What the exercise asks » So that the copy stays text only, transcribe the data below exactly and exclude the images.

___ Given data ___

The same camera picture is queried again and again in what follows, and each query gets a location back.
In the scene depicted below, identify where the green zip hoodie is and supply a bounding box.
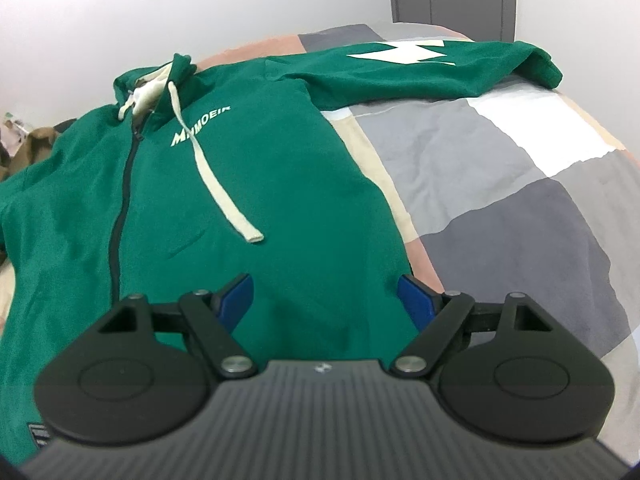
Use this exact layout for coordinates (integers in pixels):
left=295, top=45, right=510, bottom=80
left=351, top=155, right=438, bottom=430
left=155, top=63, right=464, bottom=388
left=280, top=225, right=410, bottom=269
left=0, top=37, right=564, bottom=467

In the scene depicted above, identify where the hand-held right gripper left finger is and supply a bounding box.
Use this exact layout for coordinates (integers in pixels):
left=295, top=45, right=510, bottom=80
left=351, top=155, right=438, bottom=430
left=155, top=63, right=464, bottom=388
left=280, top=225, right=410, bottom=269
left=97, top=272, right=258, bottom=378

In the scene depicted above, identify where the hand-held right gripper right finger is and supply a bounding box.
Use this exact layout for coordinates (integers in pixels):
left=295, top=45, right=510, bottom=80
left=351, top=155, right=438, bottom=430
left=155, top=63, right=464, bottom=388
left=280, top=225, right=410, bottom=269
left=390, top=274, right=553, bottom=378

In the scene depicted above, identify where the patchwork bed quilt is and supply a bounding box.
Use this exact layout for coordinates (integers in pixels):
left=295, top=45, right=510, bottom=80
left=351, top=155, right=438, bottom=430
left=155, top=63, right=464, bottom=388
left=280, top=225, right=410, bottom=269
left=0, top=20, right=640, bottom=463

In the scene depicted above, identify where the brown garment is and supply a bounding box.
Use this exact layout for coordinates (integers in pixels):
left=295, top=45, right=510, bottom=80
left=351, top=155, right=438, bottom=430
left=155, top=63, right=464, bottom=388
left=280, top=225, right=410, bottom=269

___

Your solution »
The same camera picture is queried again and again in what follows, and each query gets a location back.
In the scene depicted below, identify where the green zip hoodie is and supply a bounding box.
Use this exact layout for coordinates (integers in pixels):
left=295, top=45, right=510, bottom=80
left=351, top=155, right=438, bottom=430
left=155, top=63, right=464, bottom=388
left=280, top=225, right=410, bottom=269
left=0, top=37, right=564, bottom=467

In the scene depicted above, identify where the hand-held right gripper left finger is and supply a bounding box.
Use this exact layout for coordinates (integers in pixels):
left=295, top=45, right=510, bottom=80
left=351, top=155, right=438, bottom=430
left=155, top=63, right=464, bottom=388
left=280, top=225, right=410, bottom=269
left=97, top=272, right=258, bottom=378

In the scene depicted above, identify where the hand-held right gripper right finger is and supply a bounding box.
Use this exact layout for coordinates (integers in pixels):
left=295, top=45, right=510, bottom=80
left=351, top=155, right=438, bottom=430
left=155, top=63, right=464, bottom=388
left=280, top=225, right=410, bottom=269
left=390, top=274, right=553, bottom=378

In the scene depicted above, identify where the patchwork bed quilt is and supply a bounding box.
Use this exact layout for coordinates (integers in pixels):
left=295, top=45, right=510, bottom=80
left=351, top=155, right=438, bottom=430
left=155, top=63, right=464, bottom=388
left=280, top=225, right=410, bottom=269
left=0, top=20, right=640, bottom=463

In the scene depicted above, identify where the brown garment is and supply a bounding box.
Use this exact layout for coordinates (integers in pixels):
left=295, top=45, right=510, bottom=80
left=351, top=155, right=438, bottom=430
left=155, top=63, right=464, bottom=388
left=280, top=225, right=410, bottom=269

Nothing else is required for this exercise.